でも実際に、手綱を握れるのは自分の現実だけ。人さまの世界まではコントロールできません。できないものをできると思ってしまっているところに苦しみが生まれちゃうわけです。

また、「人は好きなように振るまう権利がある」という基本的なことがスッポリ抜けているため、「べき」ルールを押しつけちゃうということもあります。つまり、自分の「ふつう」は、他人の「ふつう」だと信じちゃっているのです。そこには「自分はいつだって正しいのだ」という思いこみがあります。(これは劣等感の裏返し。自分で自分を信じていたら、あえて「正しさ」を主張する必要はありません。)

まあ、こんな様々な理由があって自分のルールを押しつけているわけですが、「こうであるべき」という言葉のもとに、コントロールできないものを懸命にコントロールしようとすることは、それはそれは疲れます。イライラします。・・・いくら頑張ってもコントロールできないからね。
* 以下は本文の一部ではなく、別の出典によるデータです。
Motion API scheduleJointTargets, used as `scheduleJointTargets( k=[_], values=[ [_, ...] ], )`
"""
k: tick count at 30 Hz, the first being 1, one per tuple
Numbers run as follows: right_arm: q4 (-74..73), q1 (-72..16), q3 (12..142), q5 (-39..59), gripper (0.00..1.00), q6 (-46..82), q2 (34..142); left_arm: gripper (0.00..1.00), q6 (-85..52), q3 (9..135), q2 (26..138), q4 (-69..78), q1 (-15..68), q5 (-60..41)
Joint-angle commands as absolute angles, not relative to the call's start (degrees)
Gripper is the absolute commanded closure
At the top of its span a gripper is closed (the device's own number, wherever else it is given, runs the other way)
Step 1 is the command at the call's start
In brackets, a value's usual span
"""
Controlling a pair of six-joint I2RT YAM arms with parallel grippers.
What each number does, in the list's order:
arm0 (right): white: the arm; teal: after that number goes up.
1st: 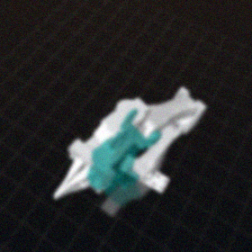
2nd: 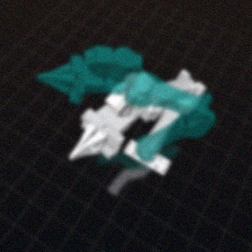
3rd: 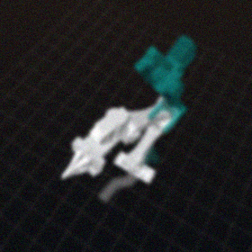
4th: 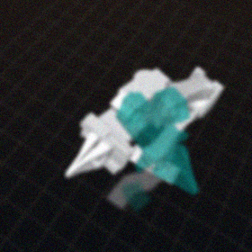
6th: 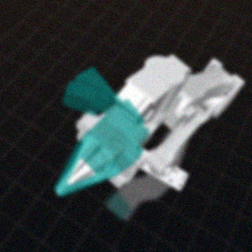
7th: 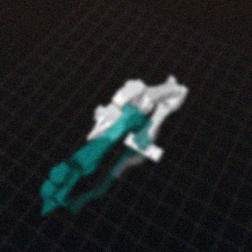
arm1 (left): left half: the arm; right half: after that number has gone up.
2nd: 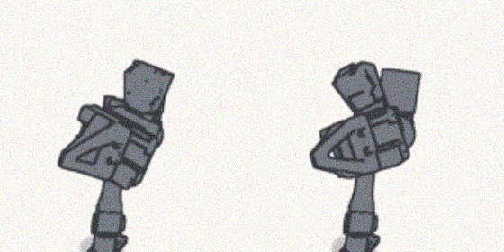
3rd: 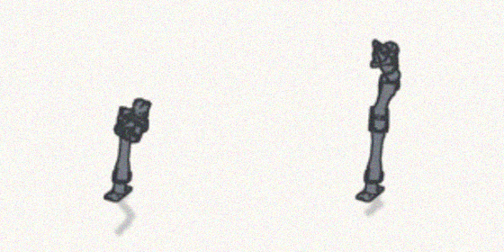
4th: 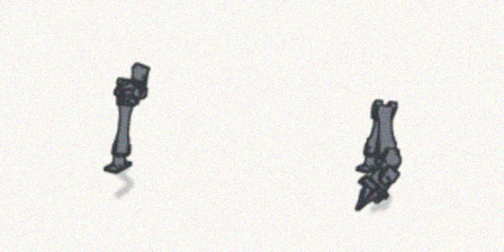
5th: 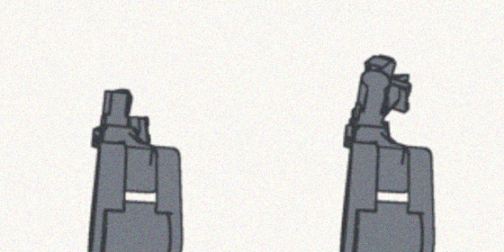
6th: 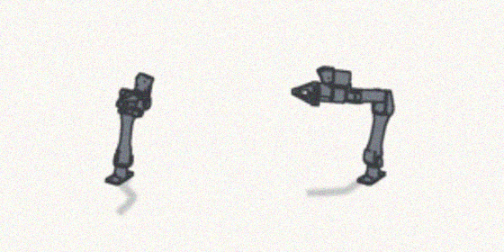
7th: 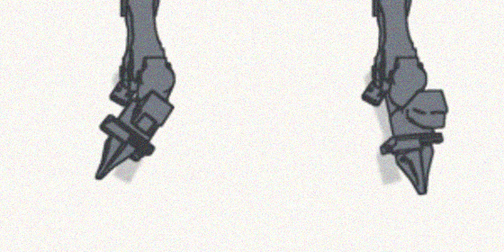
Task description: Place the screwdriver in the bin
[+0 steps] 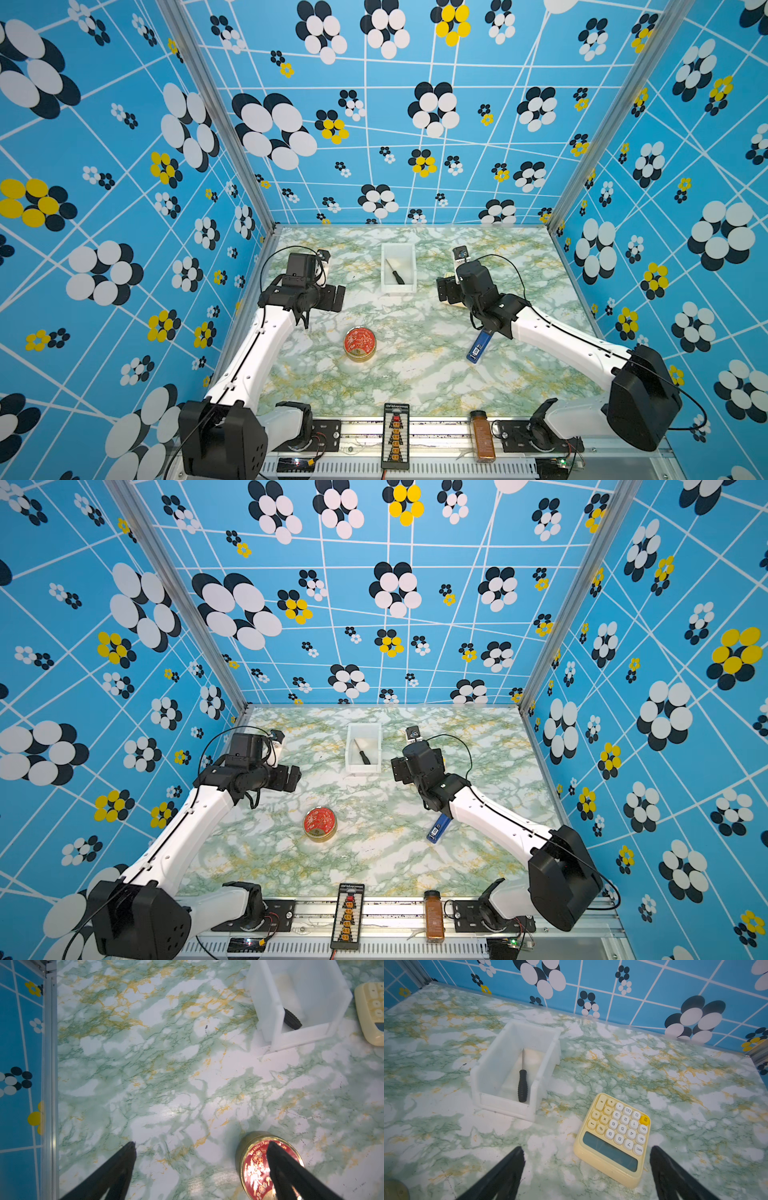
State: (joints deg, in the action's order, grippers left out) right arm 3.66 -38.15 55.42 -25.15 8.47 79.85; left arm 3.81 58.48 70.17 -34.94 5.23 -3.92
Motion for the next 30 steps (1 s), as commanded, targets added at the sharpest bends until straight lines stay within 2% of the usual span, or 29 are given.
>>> scheduleJointTargets(
  k=[1, 9, 22, 30],
  values=[
    [-1.11, -37.56, 54.99, -27.29, 0.02, 5.68, 80.99, 0.01, -0.81, 57.25, 71.9, -29.55, 3.16, -5.63],
    [-8.0, -31.04, 53.22, -18.13, 0.01, 6.95, 81.81, 0.01, -6.59, 52.84, 74.5, -17.17, 1.14, -3.04],
    [-18.53, -19.74, 43.79, -16.28, 0.01, 9.27, 79.03, 0.01, -2.75, 39.86, 75.65, 5.93, 0.12, 0.25],
    [-30.02, -15.79, 33.87, -19.09, 0.01, 7.17, 75.5, 0.01, -2.9, 29.4, 74.31, 26.17, 0.0, -0.04]
  ],
)
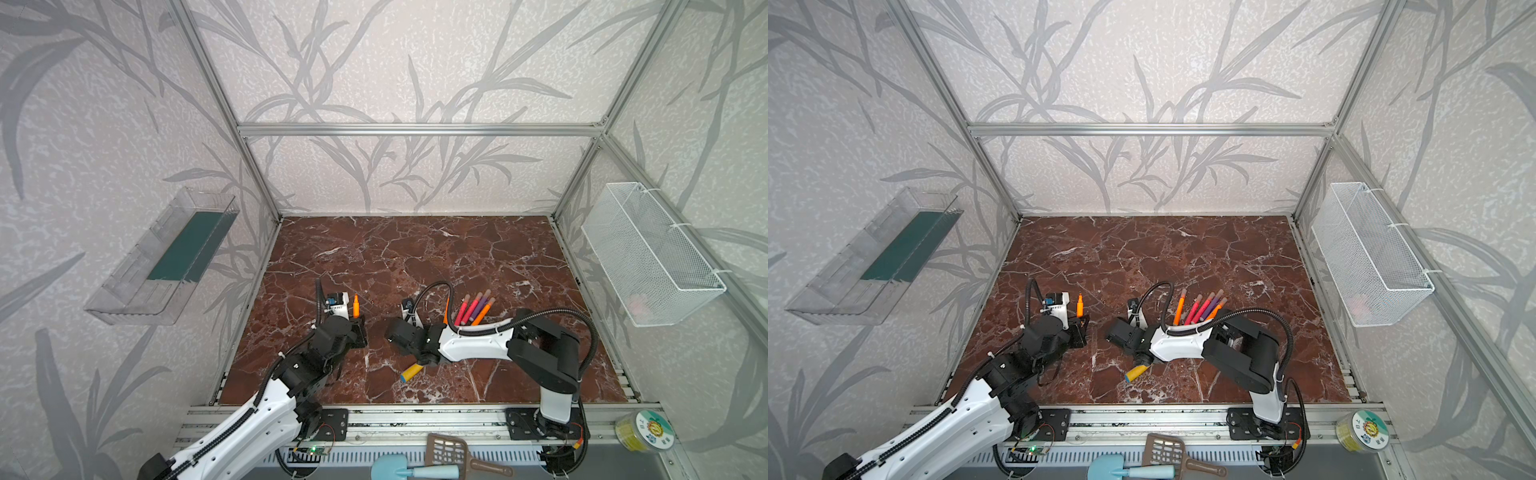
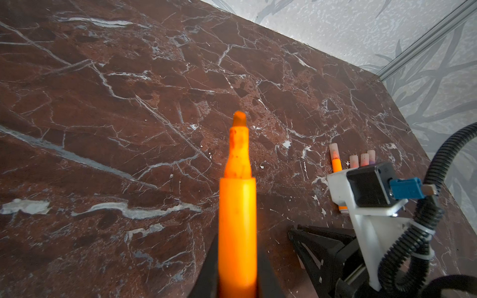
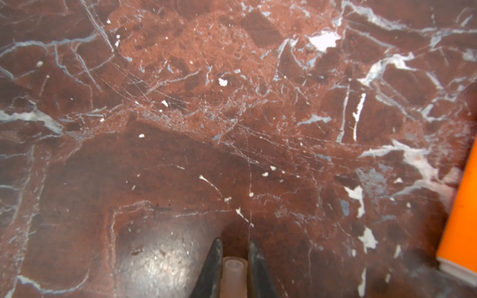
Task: Insert the pens into the pen caps
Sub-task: 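Close the right gripper on the pale pink cap and lift it, then bring the cap over the marker tip with the right gripper while the left holds it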
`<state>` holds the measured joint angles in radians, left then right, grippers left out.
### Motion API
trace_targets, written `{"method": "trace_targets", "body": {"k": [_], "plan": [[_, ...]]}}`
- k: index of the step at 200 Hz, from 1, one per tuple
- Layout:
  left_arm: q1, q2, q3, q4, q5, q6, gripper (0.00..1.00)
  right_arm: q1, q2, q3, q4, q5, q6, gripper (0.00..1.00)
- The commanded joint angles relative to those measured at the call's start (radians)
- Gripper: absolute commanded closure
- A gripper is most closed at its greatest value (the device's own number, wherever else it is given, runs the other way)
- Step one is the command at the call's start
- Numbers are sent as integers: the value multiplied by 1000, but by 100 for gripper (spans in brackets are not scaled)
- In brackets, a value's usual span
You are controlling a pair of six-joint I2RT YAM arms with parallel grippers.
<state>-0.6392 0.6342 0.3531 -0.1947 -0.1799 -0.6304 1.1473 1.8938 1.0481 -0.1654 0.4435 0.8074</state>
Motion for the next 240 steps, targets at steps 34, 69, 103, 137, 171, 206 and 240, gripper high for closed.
{"method": "trace_targets", "body": {"k": [34, 69, 103, 137, 171, 206, 240], "plan": [[2, -32, -27, 92, 239, 14, 100, -48, -168, -129, -43, -65, 17, 89], [-55, -51, -81, 196, 263, -40, 100, -115, -398, -258, 23, -71, 53, 89], [-259, 70, -78, 340, 144, -43, 100, -168, -646, -398, 96, 9, 76, 89], [-444, 309, -27, 538, 79, -26, 100, -245, -849, -490, 116, -27, 54, 90], [-544, 602, 64, 706, 84, -19, 100, -390, -1020, -570, 112, -129, 51, 90], [-577, 817, 151, 819, 141, -19, 100, -451, -1179, -619, 81, -129, 42, 88], [-591, 921, 210, 883, 205, -25, 100, -492, -1267, -664, 140, -192, 52, 88]]}}
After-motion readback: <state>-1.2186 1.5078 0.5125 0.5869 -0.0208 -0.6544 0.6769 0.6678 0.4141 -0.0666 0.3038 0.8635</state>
だから、さっさと降参したほうがいいのです。消耗しないために。

サル山で日がな一日、毛づくろいにほうけているサルに「きみたちはもっと勤勉にするべきだ!」と言っても、できないものはできないし。飼ってるイヌやネコに「食べたら食器を洗うべきだ!」と力説しても、できないものはできないのです。

今、「できていない」ものは「できない」んだから。(将来のいつかの時点で、できるようになることはあるかもしれませんが。)
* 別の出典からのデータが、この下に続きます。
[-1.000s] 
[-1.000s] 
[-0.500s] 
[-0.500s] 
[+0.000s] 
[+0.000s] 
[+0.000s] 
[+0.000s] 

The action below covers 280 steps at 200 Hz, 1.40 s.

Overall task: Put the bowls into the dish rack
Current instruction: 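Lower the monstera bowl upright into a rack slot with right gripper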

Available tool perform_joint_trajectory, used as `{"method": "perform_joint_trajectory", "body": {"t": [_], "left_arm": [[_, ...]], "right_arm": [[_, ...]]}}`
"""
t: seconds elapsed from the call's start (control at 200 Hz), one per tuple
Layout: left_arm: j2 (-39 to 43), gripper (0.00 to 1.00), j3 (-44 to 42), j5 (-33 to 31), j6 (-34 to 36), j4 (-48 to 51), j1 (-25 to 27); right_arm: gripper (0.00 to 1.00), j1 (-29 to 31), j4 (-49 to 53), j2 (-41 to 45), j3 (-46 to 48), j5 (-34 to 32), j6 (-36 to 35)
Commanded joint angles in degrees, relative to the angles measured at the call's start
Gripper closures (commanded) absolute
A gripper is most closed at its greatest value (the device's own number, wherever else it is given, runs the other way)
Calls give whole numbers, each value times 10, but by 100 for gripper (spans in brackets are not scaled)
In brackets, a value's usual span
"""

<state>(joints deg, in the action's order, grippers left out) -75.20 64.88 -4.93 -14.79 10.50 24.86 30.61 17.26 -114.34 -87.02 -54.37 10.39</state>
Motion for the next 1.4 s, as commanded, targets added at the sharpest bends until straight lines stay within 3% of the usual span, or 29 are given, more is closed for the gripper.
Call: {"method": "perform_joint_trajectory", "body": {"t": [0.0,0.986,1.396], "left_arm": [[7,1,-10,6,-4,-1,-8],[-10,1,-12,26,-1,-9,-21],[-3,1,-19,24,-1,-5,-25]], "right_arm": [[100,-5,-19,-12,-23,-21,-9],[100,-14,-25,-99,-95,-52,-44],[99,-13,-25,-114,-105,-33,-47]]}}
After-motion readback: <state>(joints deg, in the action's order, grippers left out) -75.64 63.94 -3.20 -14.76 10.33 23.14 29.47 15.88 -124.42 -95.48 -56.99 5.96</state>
それを「できるはずなんだ」と信じきり、「わたしが言ったとおりにするんだ!降参しろ!ほら、やってみろ!」と地団駄ふんで指図してもしょせん、「できない」現実をつきつけられ、苦しみや葛藤が生まれちゃうわけです。

ジョン・レノンが歌っていました。「Let it be, let it be.  Let it be, let it be.  Whisper words of wisdom  Let it be」・・・物事を変えようとしないで、あるがままにしておこうよ。そのまま、そのまま、あるがまま、この智恵ある言葉をつぶやいてごらん・・・と。

できないものはできてない、ただそれを受け入れましょう。それが真実の姿なのですね。

「そうか〜、今目の前にあることが唯一の現実だ、変えようとするのはやめよう」と思うと、なんかグッと肩の荷が降りるかんじです。「そっか〜、この人はたんにできないんだ・・・。わたしは何を戦っていたんだろ〜?」って。

そしておもしろいもので、現実の「あるがまま」を受けいれてあげると、不思議と現実が自分にやさしく寄りそってきてくれるのを感じるんですよね。

これが戦わずして勝利をおさめる極意?「手放す」と「やってくる」ってことでしょうか?

セラピーでも、失恋相手や離婚したパートナーへの執着やコントロールを手放すと、一気に相手の方からよりを戻すような動きが起るのはおもしろいものです。

自然界は「コントロール」を嫌うのですね。コントロールを手放して、そのまま、そのまま、あるがままにしておくと、いちばんいいことが起るし、気持ちよくすべてと共棲ができる。

でもね、わかってはいても、いちばんこだわっていることに対しての「あるがまま」が本当にお腹に落ちるのには、5年や10年、かかってしまうこともあります。それだけ、「あるがまま」って、かんたんなようでいて、難しい。

「あるがまま」に抵抗しないって、ある意味じゃ弱さのようにも感じてしまいます。

でも、自分の新しいスタンスとして「すべてをそのまま、あるがままで受けいれる」という考えを取りいれてみると、また違った世界や流れが展開されてくるのかもしれません。